The purpose of this study was to investigate the effect of dietary fatty acids on LDL peak particle diameter in healthy volunteers. This study was designed to determine the effect of refined olive oil (rich in monounsaturated fats - MUFA), canola/rapeseed oil [rich in MUFA and (n-3)-polyunsaturated fats - PUFA], and sunflower oil [rich in (n-6)-PUFA] on LDL susceptibility to oxidation.
LDL size was measured by gradient gel electrophoresis in 56 (30 men, 26 women) participants. First, all participants received a baseline diet rich in saturated fat (SFA) for 2 weeks and then were randomly assigned to one of three dietary treatments for 4 weeks. The results showed that diets rich in MUFA (olive oil), (n-6)-PUFA (sunflower oil), or MUFA and (n-3)-PUFA (canola/rapeseed oil) had similar effects on the LDL peak particle diameter. Given the wide differences in the fatty acid compositions of the diets, the observed changes and differences were small.
In subjects that consumed the canola/rapeseed oil diet, the amount of linoleic acid in LDL remained constant, whereas the amount of n-3 alpha-linolenic acid and eicosapentaenoic acid increased. In subjects that consumed the sunflower oil diet, the amount of linoleic acid increased further. These findings suggest that dietary PUFA decrease LDL size by being incorporated into the particle. Individual PUFA appear to effect the expression or activity of enzymes such as cholesterol ester transfer protein, lecithin cholesterol acyltransferase, lipoprotein lipase or hepatic lipase. The activities of these proteins have been reported to be influenced by the content of MUFA and PUFA in the diet and the activities of these enzymes have been associated with the LDL subclass pattern.

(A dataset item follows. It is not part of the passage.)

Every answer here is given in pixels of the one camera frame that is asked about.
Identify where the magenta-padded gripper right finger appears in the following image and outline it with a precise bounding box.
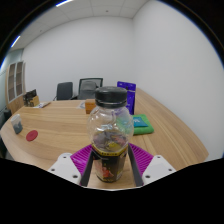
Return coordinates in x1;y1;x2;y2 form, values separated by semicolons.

Changing the type of dietary fat had only a small effect on LDL size and the results do not determine whether such changes would have any clinical implications.
In conclusion, changing the quality of dietary fat from saturated to unsaturated fat slightly reduced the LDL peak particle diameter, with no significant difference between diets rich in MUFA, (n-6)-PUFA and (n-3)-PUFA. It is not clear whether such a small decrease in LDL size has any effect on CHD risk. The authors conclude that the small magnitude of this reduction suggests that the composition of dietary fat is not a major factor affecting LDL size.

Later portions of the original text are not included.